Skip the pictures. Output only the lines below starting at the line with "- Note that" and ending at the line with "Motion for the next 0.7", both ends included, exactly as they are.

(Items from a dataset)
_ _ _ _
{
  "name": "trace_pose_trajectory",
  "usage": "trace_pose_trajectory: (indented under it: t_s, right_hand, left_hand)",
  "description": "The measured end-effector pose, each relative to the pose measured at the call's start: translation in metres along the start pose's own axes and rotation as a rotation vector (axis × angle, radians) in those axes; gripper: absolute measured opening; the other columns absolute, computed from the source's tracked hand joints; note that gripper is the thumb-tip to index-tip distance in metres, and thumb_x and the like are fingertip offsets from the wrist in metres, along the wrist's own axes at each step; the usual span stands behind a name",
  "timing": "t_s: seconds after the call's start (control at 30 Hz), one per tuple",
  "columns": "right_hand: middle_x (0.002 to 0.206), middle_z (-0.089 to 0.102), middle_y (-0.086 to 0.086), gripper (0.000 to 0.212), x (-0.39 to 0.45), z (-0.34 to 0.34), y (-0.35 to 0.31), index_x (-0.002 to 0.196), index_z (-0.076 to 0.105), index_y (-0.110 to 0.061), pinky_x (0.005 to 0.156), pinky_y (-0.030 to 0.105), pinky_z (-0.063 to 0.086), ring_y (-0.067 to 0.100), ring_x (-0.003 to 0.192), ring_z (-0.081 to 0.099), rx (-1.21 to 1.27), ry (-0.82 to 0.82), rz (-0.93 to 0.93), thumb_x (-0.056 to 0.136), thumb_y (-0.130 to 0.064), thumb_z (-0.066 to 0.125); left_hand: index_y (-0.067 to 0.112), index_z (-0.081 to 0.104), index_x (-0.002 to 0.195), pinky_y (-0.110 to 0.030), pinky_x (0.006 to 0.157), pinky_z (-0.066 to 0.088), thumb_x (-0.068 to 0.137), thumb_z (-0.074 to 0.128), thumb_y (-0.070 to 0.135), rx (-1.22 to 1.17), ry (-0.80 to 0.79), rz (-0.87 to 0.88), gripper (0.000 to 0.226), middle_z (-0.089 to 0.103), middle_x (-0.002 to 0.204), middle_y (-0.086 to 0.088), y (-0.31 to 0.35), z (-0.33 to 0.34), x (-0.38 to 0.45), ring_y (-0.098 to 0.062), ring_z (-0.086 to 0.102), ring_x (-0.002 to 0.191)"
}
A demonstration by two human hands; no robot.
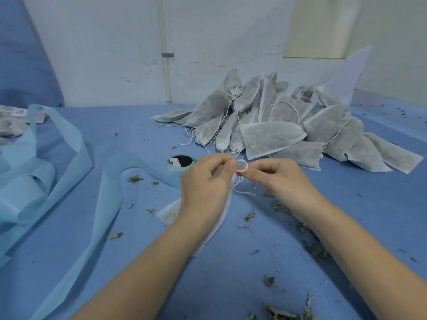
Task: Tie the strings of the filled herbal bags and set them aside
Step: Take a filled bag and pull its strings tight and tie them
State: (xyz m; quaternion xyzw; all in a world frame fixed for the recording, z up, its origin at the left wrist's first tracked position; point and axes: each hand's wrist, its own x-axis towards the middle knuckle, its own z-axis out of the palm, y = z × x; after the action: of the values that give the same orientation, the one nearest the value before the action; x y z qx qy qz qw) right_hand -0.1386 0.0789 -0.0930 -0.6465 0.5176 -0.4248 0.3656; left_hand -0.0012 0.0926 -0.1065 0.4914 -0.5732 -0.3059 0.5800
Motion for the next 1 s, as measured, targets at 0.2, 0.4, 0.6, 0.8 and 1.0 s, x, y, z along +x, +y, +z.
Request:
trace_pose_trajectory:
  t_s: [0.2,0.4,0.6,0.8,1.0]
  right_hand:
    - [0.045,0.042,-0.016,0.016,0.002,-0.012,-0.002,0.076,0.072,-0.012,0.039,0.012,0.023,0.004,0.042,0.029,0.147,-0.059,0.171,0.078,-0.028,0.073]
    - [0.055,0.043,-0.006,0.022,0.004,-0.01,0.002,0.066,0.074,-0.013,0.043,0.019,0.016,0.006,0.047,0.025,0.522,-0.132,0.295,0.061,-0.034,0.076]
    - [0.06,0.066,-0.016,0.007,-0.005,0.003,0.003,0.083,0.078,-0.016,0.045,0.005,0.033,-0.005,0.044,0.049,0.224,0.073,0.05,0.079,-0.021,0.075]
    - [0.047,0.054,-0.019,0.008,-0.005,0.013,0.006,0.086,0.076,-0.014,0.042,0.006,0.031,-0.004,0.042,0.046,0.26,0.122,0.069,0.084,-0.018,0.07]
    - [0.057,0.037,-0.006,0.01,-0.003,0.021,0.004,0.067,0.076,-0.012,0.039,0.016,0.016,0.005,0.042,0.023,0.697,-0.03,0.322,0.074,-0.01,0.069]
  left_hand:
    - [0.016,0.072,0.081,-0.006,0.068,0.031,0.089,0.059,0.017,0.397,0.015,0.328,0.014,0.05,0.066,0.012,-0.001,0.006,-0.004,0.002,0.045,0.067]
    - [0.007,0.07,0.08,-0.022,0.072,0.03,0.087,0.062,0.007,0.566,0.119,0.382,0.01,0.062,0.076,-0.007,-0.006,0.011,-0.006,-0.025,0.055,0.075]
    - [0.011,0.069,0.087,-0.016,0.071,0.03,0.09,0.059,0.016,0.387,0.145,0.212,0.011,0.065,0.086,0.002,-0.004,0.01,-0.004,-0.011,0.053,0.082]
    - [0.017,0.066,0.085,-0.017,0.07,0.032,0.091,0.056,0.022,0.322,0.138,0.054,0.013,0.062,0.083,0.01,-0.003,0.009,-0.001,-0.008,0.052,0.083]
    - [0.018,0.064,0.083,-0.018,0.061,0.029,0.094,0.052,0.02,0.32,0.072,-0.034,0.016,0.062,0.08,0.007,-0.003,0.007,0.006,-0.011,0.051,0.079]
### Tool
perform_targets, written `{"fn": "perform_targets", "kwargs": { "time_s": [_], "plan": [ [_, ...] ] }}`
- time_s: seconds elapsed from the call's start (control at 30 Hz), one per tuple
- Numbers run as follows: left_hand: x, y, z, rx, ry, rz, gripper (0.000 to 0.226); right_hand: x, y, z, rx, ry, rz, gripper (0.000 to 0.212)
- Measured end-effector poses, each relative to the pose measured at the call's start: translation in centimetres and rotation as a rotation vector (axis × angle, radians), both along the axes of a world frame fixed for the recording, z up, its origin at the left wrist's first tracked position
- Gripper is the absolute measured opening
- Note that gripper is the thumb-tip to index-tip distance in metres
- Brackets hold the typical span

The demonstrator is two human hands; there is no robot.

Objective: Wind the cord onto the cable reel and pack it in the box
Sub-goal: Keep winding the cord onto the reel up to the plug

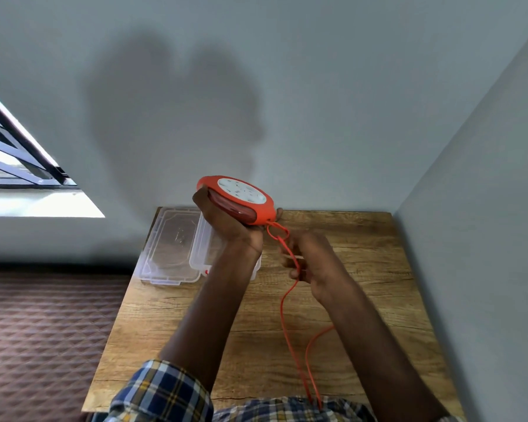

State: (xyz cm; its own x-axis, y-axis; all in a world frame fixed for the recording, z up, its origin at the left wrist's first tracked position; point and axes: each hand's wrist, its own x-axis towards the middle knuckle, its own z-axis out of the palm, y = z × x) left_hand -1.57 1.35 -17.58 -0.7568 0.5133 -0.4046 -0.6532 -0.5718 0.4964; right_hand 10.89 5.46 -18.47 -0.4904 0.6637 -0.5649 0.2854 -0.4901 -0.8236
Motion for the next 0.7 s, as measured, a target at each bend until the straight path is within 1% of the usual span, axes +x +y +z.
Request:
{"fn": "perform_targets", "kwargs": {
  "time_s": [0.07, 0.13, 0.17, 0.27, 0.33, 0.4, 0.43, 0.57, 0.6, 0.67, 0.7],
  "plan": [
    [0.1, 0.0, 0.2, 0.007, 0.011, -0.025, 0.066, 0.6, 0.2, -0.1, -0.194, 0.156, 0.035, 0.031],
    [0.2, 0.0, 0.3, 0.001, 0.019, -0.027, 0.066, 0.9, 0.4, -0.3, -0.252, 0.269, 0.018, 0.032],
    [0.3, 0.0, 0.2, -0.008, 0.021, -0.019, 0.067, 1.0, 0.4, -0.3, -0.22, 0.266, 0.018, 0.031],
    [0.2, 0.1, 0.0, -0.031, 0.02, -0.006, 0.07, 0.9, 0.5, -0.4, -0.004, 0.162, 0.043, 0.031],
    [0.2, 0.0, 0.0, -0.037, 0.012, -0.009, 0.071, 1.0, 0.5, -0.3, 0.052, 0.155, 0.026, 0.035],
    [0.3, 0.0, 0.1, -0.031, 0.006, -0.02, 0.067, 1.0, 0.5, -0.3, 0.043, 0.18, 0.02, 0.041],
    [0.4, 0.0, 0.1, -0.029, 0.006, -0.026, 0.064, 1.0, 0.5, -0.2, 0.034, 0.184, 0.024, 0.039],
    [0.5, 0.2, 0.1, -0.036, 0.03, -0.049, 0.063, 0.9, 0.5, -0.5, 0.004, 0.192, 0.019, 0.013],
    [0.5, 0.3, 0.1, -0.025, 0.034, -0.05, 0.063, 0.9, 0.6, -0.5, -0.014, 0.202, 0.0, 0.014],
    [0.4, 0.3, 0.1, -0.003, 0.032, -0.041, 0.064, 1.1, 1.0, -0.7, -0.067, 0.225, -0.02, 0.025],
    [0.4, 0.2, 0.1, 0.002, 0.029, -0.039, 0.064, 1.3, 1.2, -0.9, -0.097, 0.244, -0.008, 0.027]
  ]
}}
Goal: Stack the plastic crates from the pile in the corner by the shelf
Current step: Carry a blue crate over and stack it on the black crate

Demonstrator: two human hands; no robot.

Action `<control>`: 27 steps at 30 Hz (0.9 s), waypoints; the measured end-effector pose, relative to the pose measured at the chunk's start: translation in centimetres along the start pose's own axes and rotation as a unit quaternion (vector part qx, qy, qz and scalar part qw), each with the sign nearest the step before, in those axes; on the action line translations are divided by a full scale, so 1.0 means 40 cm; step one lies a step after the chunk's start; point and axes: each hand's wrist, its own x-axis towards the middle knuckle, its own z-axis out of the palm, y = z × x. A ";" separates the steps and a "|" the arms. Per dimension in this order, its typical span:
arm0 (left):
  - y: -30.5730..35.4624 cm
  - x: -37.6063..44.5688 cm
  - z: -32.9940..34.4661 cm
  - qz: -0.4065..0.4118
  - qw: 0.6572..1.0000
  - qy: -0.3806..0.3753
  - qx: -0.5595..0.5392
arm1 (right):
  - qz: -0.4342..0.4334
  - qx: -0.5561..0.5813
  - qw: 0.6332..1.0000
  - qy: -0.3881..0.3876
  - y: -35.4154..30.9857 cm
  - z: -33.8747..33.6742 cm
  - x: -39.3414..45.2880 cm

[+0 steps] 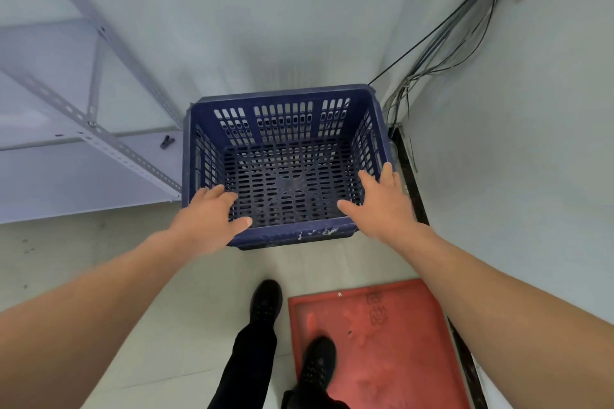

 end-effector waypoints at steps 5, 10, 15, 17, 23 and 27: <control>0.067 -0.107 -0.081 0.039 0.997 0.046 -0.057 | -0.021 0.047 0.998 0.035 -0.029 -0.054 -0.114; 0.146 -0.210 -0.158 0.090 0.988 0.094 -0.085 | -0.006 0.097 0.993 0.065 -0.031 -0.104 -0.256; 0.214 -0.296 -0.173 0.166 0.975 0.092 -0.116 | 0.025 0.142 0.983 0.111 -0.009 -0.122 -0.407; 0.230 -0.330 -0.167 0.196 0.966 0.085 -0.143 | 0.039 0.159 0.977 0.137 0.004 -0.112 -0.467; 0.261 -0.438 -0.101 0.276 0.944 0.036 -0.175 | 0.119 0.229 0.944 0.204 0.048 -0.041 -0.692; 0.322 -0.529 -0.036 0.329 0.932 -0.013 -0.154 | 0.177 0.257 0.919 0.240 0.112 0.020 -0.883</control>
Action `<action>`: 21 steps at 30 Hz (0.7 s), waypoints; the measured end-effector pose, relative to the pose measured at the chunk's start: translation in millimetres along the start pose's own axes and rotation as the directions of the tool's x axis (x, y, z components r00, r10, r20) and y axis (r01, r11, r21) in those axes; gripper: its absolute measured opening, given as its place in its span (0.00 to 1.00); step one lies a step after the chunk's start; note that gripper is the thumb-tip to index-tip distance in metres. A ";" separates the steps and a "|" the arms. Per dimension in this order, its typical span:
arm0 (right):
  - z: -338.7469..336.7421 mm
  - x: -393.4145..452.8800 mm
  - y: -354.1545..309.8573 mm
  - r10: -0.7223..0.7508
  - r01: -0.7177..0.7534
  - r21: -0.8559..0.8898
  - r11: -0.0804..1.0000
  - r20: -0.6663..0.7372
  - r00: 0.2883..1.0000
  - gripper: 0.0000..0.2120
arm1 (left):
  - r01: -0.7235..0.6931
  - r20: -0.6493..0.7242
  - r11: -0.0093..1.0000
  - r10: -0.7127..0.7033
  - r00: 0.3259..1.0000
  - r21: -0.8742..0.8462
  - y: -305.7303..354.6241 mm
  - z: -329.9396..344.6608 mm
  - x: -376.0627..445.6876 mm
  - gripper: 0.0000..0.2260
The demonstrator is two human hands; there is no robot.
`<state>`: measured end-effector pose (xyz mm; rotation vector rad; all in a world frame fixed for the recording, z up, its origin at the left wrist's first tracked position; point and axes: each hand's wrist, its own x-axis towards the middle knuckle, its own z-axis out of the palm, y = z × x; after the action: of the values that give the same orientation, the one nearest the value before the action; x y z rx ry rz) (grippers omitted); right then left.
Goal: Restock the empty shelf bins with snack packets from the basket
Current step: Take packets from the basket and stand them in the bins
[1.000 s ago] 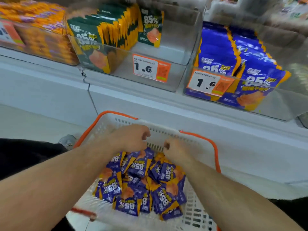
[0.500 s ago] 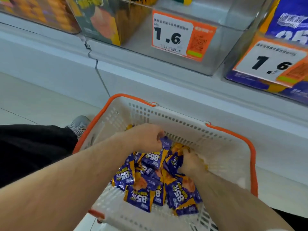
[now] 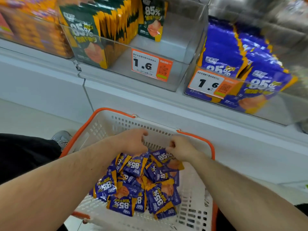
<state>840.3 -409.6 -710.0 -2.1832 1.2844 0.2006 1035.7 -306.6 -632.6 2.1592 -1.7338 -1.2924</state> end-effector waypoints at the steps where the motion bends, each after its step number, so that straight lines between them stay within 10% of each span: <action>1: -15.4 -5.5 -3.3 -0.006 0.008 0.067 0.998 -0.034 0.999 0.13 | 0.004 -0.020 0.999 -0.004 1.000 -0.040 3.8 -0.8 -4.4 0.34; 5: -73.7 -32.7 -16.5 0.042 0.027 0.372 0.928 -0.176 0.984 0.14 | -0.031 -0.098 0.981 0.013 0.995 -0.192 21.7 -7.4 -17.6 0.36; 11: -135.8 -89.9 -39.9 0.075 0.156 0.599 0.785 -0.342 0.937 0.12 | -0.288 -0.280 0.904 0.201 0.939 -0.316 75.8 -11.5 -23.6 0.13; 21: -218.8 -164.3 -35.8 -0.046 0.150 0.081 0.985 -0.718 0.694 0.07 | -0.568 -0.585 0.822 0.439 0.682 -0.046 183.2 -36.9 -32.6 0.12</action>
<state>749.1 -396.1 -449.9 -2.2744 1.4966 -0.8556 919.6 -359.6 -492.3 1.5252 -1.6495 -0.5921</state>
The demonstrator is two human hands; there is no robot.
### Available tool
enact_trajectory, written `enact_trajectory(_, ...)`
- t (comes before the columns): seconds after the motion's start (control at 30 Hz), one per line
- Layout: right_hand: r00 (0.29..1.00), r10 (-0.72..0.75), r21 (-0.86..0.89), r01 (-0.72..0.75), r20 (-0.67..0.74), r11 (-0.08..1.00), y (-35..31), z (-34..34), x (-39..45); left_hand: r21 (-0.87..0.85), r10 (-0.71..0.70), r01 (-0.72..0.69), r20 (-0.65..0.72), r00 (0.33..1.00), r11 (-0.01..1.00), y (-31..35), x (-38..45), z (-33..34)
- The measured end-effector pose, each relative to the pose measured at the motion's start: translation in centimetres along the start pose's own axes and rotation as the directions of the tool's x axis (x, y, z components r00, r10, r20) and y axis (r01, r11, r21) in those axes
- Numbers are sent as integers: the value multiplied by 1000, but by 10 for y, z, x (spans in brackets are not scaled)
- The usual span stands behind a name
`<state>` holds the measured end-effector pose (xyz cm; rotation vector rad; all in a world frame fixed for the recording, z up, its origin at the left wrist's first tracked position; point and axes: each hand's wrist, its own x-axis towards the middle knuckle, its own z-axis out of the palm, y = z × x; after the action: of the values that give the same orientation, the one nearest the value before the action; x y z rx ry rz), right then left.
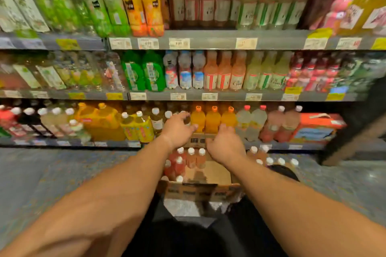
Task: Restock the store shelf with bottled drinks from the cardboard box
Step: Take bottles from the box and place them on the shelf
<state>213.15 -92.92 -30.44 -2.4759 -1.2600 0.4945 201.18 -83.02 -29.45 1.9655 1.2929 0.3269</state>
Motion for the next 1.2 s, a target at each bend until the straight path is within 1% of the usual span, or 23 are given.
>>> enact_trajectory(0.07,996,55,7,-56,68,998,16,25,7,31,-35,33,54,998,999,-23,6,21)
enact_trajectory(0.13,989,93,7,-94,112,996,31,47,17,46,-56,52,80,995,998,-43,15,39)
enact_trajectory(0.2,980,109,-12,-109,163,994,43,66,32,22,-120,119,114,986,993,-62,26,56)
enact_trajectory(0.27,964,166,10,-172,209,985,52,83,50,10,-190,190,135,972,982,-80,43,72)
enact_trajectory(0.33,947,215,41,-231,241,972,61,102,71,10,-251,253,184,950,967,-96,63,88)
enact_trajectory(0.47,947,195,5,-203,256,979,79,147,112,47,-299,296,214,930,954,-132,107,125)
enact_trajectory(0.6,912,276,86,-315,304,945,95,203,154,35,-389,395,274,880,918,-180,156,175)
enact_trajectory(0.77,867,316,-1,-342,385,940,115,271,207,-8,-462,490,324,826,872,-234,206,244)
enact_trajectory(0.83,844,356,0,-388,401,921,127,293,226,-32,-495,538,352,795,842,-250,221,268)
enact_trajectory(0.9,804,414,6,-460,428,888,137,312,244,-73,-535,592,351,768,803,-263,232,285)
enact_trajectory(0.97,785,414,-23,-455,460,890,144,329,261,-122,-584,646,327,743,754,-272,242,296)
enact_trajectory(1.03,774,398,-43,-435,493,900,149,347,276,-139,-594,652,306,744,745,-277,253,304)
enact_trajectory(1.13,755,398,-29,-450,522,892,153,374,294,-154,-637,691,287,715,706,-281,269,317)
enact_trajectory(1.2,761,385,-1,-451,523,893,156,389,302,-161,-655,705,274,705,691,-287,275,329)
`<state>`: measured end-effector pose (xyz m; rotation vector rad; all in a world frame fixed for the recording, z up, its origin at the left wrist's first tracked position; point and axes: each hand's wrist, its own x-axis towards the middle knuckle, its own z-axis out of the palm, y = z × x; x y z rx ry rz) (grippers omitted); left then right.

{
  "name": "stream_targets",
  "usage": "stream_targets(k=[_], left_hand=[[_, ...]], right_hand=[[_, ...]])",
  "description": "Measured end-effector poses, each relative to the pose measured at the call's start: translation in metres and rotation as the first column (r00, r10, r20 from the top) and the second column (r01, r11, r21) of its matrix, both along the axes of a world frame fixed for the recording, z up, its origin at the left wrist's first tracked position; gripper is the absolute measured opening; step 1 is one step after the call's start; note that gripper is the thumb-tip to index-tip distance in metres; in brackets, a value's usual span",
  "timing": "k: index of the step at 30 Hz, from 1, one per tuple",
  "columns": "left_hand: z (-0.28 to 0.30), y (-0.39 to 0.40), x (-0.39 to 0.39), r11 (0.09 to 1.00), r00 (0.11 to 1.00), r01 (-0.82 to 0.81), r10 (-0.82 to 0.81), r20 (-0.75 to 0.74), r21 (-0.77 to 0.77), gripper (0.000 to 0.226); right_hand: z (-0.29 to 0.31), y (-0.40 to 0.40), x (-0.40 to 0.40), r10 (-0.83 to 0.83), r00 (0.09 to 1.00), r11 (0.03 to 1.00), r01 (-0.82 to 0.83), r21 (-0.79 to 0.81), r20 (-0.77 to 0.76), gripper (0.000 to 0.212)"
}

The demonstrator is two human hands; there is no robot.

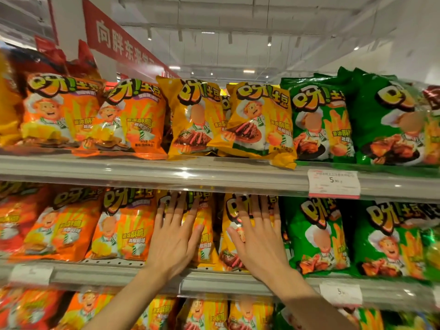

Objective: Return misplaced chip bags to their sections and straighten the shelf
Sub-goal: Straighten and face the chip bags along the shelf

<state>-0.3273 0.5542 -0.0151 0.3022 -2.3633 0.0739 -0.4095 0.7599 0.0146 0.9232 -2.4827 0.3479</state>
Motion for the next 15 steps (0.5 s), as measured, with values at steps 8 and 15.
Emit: stream_targets(k=[8,15], left_hand=[[0.021,0.062,-0.008,0.918,0.925,0.326,-0.26,-0.279,0.225,0.039],[0.032,0.166,-0.046,0.75,0.849,0.522,-0.504,-0.16,0.405,0.051]], right_hand=[[0.018,0.074,-0.015,0.016,0.989,0.943,-0.064,-0.327,-0.147,0.047],[0.037,0.168,-0.054,-0.092,0.978,0.936,0.148,-0.319,0.186,0.059]])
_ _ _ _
Your solution =
- Note that gripper is the thumb-tip to index-tip distance in metres
- Brackets hold the typical span

The demonstrator is two human hands; there is no robot.

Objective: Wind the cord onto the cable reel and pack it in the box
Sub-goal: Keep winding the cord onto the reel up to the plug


State: (xyz cm; its own x-axis, y-axis; all in a world frame fixed for the recording, z up, its origin at the left wrist's first tracked position; point and axes: each hand's wrist, its own x-axis towards the middle knuckle, its own z-axis out of the palm, y = z × x) left_hand -1.57 1.35 -17.58 -0.7568 0.5133 -0.4046 -0.6532 -0.5718 0.4964; right_hand 10.89 5.46 -18.47 -0.4904 0.6637 -0.5649 0.2854 -0.4901 -0.8236
Motion for the next 0.7 s, as measured, a target at each bend until the straight path is within 1% of the usual span, axes +x +y +z.

Output for the exercise is complete.